------ Raw data ------
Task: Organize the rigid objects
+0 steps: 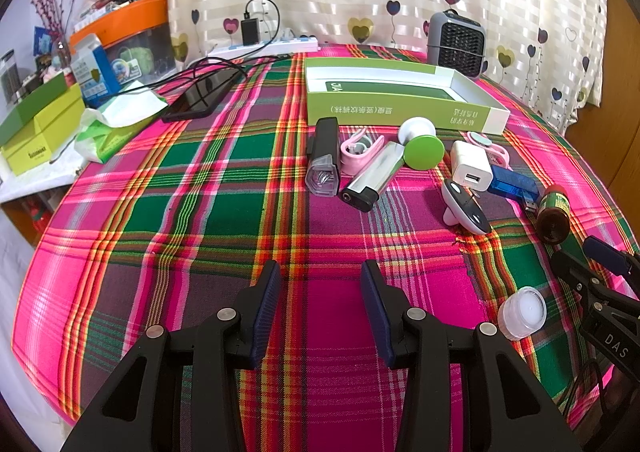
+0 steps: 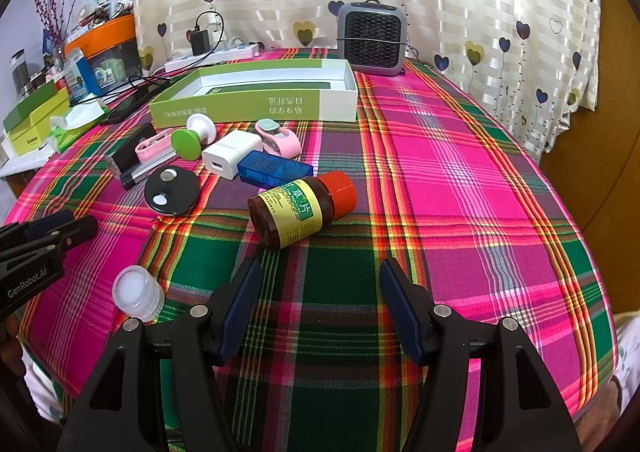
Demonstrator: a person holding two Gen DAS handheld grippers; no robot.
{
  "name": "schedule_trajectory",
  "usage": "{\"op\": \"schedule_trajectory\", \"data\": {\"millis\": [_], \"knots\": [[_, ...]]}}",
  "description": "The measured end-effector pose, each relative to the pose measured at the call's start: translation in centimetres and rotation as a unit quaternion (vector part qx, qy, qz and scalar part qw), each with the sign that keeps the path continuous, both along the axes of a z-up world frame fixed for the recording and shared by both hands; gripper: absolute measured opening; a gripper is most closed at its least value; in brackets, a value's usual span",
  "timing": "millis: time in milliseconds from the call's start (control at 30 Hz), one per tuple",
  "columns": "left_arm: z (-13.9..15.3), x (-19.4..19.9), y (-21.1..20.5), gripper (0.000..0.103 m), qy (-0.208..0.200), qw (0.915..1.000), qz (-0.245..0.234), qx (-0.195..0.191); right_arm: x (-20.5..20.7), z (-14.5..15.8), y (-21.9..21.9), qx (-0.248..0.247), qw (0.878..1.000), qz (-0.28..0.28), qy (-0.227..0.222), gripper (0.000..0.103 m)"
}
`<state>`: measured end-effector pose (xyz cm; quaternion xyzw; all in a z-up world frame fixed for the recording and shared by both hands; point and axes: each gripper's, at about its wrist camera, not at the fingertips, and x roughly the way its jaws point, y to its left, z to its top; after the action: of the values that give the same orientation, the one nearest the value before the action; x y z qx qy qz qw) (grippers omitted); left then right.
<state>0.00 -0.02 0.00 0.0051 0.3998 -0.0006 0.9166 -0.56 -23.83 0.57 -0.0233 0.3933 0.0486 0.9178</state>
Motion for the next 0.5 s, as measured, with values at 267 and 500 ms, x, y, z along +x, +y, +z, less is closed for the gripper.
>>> {"op": "schedule_trajectory", "data": {"millis": [267, 500], "knots": [[0.00, 0.00, 0.00, 0.040, 0.000, 1.0000, 0.000, 0.000, -0.05, 0.01, 0.02, 0.000, 1.000, 0.000, -0.001, 0.062], [0.00, 0.00, -0.02, 0.040, 0.000, 1.0000, 0.000, 0.000, -0.11, -0.21, -0.12, 0.003, 1.000, 0.004, -0.002, 0.062]]}}
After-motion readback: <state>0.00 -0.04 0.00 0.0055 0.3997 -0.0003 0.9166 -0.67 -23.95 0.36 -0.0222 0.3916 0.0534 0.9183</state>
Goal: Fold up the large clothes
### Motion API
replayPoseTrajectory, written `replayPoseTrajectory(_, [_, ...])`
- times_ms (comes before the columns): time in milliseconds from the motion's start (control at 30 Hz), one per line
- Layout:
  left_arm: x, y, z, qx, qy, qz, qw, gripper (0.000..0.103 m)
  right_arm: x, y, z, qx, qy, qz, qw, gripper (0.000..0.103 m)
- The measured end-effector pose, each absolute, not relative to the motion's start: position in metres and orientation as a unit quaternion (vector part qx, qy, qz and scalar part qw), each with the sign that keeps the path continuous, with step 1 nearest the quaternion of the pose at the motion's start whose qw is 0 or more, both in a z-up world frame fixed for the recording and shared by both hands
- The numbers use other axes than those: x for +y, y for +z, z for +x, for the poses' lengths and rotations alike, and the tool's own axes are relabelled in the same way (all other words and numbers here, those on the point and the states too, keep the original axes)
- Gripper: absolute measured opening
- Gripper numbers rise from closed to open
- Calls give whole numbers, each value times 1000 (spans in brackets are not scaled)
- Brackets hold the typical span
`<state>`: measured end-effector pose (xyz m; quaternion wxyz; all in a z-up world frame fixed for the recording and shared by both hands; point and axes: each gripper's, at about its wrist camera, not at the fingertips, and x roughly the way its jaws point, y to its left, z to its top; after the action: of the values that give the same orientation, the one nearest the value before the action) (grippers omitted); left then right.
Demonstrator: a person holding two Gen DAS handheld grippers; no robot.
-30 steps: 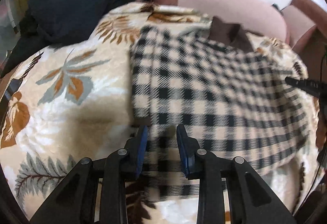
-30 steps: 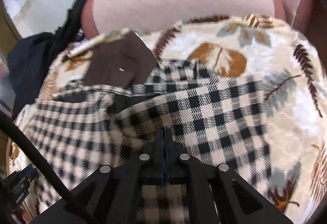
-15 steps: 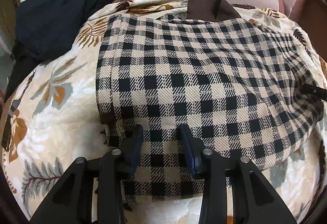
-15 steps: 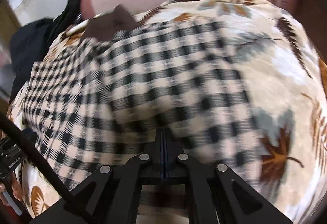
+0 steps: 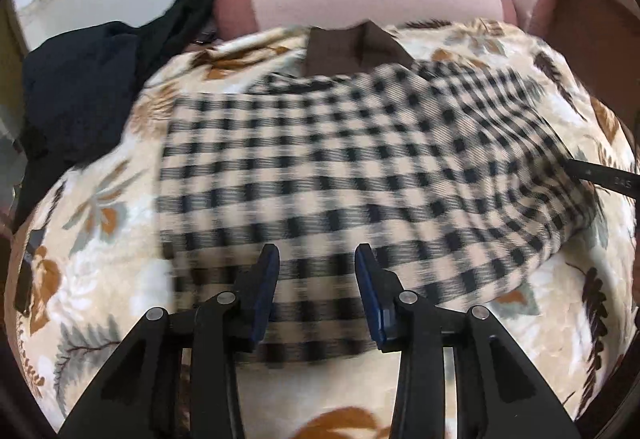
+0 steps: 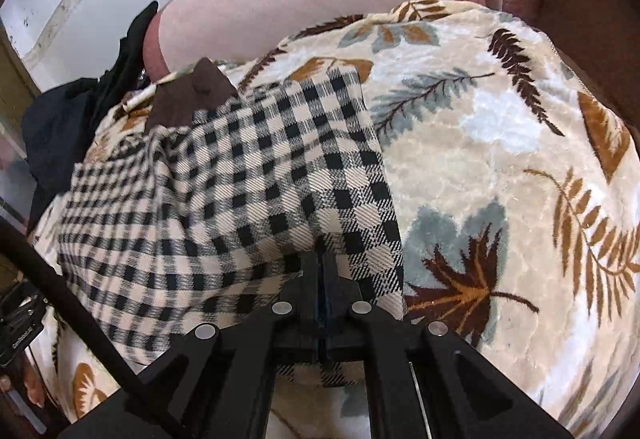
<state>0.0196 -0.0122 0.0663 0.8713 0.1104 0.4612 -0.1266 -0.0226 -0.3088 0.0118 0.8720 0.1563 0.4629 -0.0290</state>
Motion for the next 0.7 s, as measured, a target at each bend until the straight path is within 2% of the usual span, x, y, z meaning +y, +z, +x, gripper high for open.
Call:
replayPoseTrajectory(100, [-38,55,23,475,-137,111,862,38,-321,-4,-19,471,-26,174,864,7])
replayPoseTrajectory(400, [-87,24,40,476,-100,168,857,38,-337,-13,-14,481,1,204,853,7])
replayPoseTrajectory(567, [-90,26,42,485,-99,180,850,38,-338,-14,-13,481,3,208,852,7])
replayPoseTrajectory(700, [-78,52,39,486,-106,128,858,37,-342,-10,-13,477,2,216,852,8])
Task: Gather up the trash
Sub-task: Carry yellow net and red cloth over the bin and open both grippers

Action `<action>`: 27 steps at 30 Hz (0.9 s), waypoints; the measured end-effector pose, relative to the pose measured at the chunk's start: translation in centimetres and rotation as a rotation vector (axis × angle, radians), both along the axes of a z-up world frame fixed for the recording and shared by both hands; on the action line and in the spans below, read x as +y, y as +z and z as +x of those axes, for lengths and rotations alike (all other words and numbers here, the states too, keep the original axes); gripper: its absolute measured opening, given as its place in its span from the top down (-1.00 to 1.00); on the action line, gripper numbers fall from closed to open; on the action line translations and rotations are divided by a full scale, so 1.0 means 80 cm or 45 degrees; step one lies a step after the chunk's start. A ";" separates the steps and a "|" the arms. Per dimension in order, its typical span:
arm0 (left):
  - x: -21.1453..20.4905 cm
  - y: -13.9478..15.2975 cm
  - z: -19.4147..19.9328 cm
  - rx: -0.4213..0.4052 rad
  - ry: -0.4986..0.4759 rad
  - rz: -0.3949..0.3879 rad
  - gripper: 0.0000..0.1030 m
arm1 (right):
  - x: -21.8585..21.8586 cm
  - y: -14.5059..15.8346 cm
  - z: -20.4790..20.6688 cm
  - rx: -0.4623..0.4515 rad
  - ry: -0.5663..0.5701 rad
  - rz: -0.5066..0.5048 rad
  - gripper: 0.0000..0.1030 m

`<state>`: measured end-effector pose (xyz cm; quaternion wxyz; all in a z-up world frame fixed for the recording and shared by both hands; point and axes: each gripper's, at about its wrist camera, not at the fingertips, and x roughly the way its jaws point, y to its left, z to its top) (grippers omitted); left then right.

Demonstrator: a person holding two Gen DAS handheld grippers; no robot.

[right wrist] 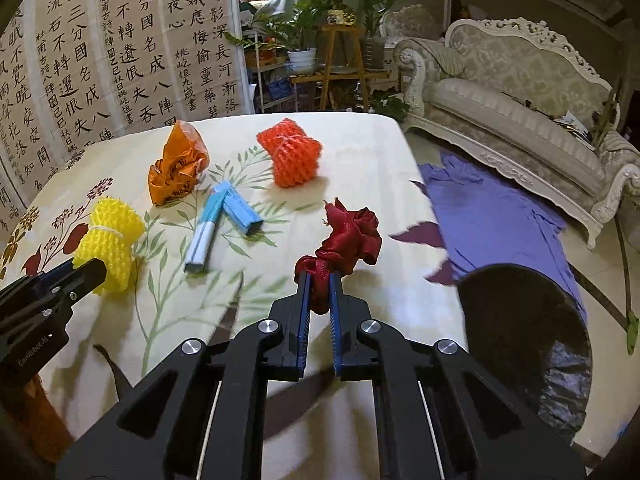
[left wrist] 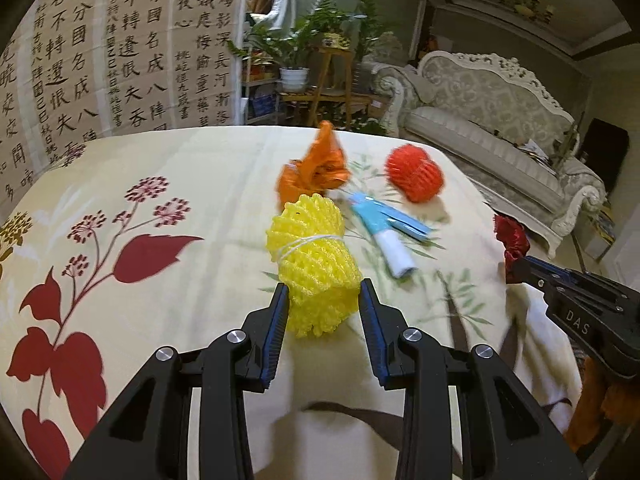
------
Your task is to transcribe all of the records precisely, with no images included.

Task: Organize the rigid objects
+0 steps: 
+0 steps: 
Demonstrator: a person holding two Gen DAS handheld grippers; no robot.
{
  "name": "schedule_trajectory",
  "usage": "{\"op\": \"schedule_trajectory\", \"data\": {\"millis\": [_], \"knots\": [[_, ...]]}}",
  "description": "The measured end-effector pose, each relative to the pose measured at the call's start: translation in centimetres and rotation as a unit quaternion (vector part qx, qy, qz and scalar part qw), each with the sign that keeps the path continuous, both along the axes of a z-up world frame fixed for the recording and shared by both hands; gripper: absolute measured opening; a gripper is most closed at its least value; in brackets, a value's usual span",
  "timing": "millis: time in milliseconds from the call's start (control at 30 Hz), one per tuple",
  "columns": "left_arm: z (-13.9..15.3), x (-19.4..19.9), y (-21.1..20.5), gripper (0.000..0.103 m), qy (-0.208..0.200), qw (0.915..1.000), qz (-0.245..0.234), qx (-0.195..0.191); right_arm: x (-20.5..20.7), z (-14.5..15.8), y (-21.9..21.9), qx (-0.248..0.247), qw (0.878..1.000), qz (-0.28..0.28), qy (-0.227..0.222), gripper (0.000..0.103 m)"
}
`<state>`: measured end-effector pose (xyz cm; quaternion xyzw; all in a z-up world frame fixed for the recording and shared by both hands; point and axes: each gripper's, at about its wrist camera, not at the fingertips, and x roughly the way its jaws point, y to its left, z to its top; after the action: of the values that give the same orientation, the one nearest the value before the action; x y z qx qy qz qw) (grippers omitted); left then right.
<state>0.00 -0.02 0.00 0.0051 0.3998 -0.0006 0.9166 -0.56 -23.83 0.57 -0.0233 0.3933 0.0486 0.9178</state>
Motion for the next 0.5 s, as measured, with values at 267 and 500 ms, x, y, z along +x, +y, +z, less is closed for the gripper.
>>> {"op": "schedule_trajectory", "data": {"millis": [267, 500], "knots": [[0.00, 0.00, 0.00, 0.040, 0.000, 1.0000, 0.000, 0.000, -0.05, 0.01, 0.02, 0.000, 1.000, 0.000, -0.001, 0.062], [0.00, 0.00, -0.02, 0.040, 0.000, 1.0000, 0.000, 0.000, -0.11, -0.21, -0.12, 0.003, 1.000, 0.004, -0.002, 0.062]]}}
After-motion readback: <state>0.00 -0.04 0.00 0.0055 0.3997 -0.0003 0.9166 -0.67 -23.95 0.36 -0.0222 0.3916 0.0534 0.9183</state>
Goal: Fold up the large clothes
### Motion API
replayPoseTrajectory, written `replayPoseTrajectory(_, [_, ...])`
- times_ms (comes before the columns): time in milliseconds from the motion's start (control at 30 Hz), one per line
- Layout:
  left_arm: x, y, z, qx, qy, qz, qw, gripper (0.000..0.103 m)
  right_arm: x, y, z, qx, qy, qz, qw, gripper (0.000..0.103 m)
- The measured end-effector pose, each absolute, not relative to the motion's start: position in metres and orientation as a unit quaternion (vector part qx, qy, qz and scalar part qw), each with the sign that keeps the path continuous, with step 1 nearest the quaternion of the pose at the motion's start whose qw is 0 or more, both in a z-up world frame fixed for the recording and shared by both hands
- The numbers use other axes than those: x for +y, y for +z, z for +x, for the poses' lengths and rotations alike, and the tool's own axes are relabelled in the same way (all other words and numbers here, those on the point and the states too, keep the original axes)
- Gripper: absolute measured opening
- Gripper numbers rise from closed to open
- Calls give whole numbers, each value times 1000 (spans in brackets are not scaled)
- Brackets hold the typical span
`<state>`: measured end-effector pose (xyz m; quaternion wxyz; all in a z-up world frame fixed for the recording and shared by both hands; point and axes: each gripper's, at about its wrist camera, not at the fingertips, and x roughly the way its jaws point, y to its left, z to its top; after the action: of the values that give the same orientation, the one nearest the value before the action) (grippers omitted); left then right.
Demonstrator: a person holding two Gen DAS handheld grippers; no robot.
-30 steps: 
-30 steps: 
-15 steps: 
-15 steps: 
+0 steps: 
+0 steps: 
<state>0.0196 -0.0122 0.0663 0.8713 0.1104 0.4612 -0.1266 -0.0226 -0.3088 0.0118 0.8720 0.1563 0.4629 -0.0290</state>
Motion for the next 0.7 s, as measured, a target at each bend until the straight path is within 2% of the usual span, x, y, z meaning +y, +z, +x, gripper high for open.
Call:
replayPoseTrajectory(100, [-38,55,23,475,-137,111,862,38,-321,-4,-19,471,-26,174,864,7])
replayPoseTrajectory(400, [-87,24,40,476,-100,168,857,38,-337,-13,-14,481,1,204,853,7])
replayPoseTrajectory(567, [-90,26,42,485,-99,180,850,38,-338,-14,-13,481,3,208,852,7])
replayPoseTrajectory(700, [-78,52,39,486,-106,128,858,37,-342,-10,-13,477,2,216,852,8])
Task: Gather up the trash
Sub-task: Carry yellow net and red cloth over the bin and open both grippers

Action `<action>`: 27 steps at 30 Hz (0.9 s), waypoints; the measured end-effector pose, relative to the pose measured at the chunk's start: translation in centimetres and rotation as a rotation vector (axis × angle, radians), both along the axes of a z-up world frame fixed for the recording and shared by both hands; on the action line and in the spans below, read x as +y, y as +z and z as +x of those axes, for lengths and rotations alike (all other words and numbers here, the states too, keep the original axes); gripper: its absolute measured opening, given as its place in its span from the top down (-1.00 to 1.00); on the action line, gripper numbers fall from closed to open; on the action line translations and rotations are divided by a full scale, so 1.0 means 80 cm or 45 degrees; step one lies a step after the chunk's start. A ";" separates the steps and a "|" the arms. Per dimension in order, its typical span:
arm0 (left):
  - x: -21.1453..20.4905 cm
  - y: -13.9478..15.2975 cm
  - z: -19.4147..19.9328 cm
  - rx: -0.4213..0.4052 rad
  - ry: -0.4986..0.4759 rad
  - rz: -0.3949..0.3879 rad
  - gripper: 0.0000..0.1030 m
arm1 (right):
  - x: -21.8585..21.8586 cm
  - y: -14.5059..15.8346 cm
  - z: -20.4790..20.6688 cm
  - rx: -0.4623..0.4515 rad
  - ry: -0.5663..0.5701 rad
  - rz: -0.5066..0.5048 rad
  - gripper: 0.0000..0.1030 m

`<state>`: measured end-effector pose (xyz cm; quaternion wxyz; all in a z-up world frame fixed for the recording and shared by both hands; point and axes: each gripper's, at about its wrist camera, not at the fingertips, and x roughly the way its jaws point, y to its left, z to its top) (grippers omitted); left then right.

Demonstrator: a person holding two Gen DAS handheld grippers; no robot.

[right wrist] 
[left wrist] 

Nothing remains to be done, and the exercise is complete.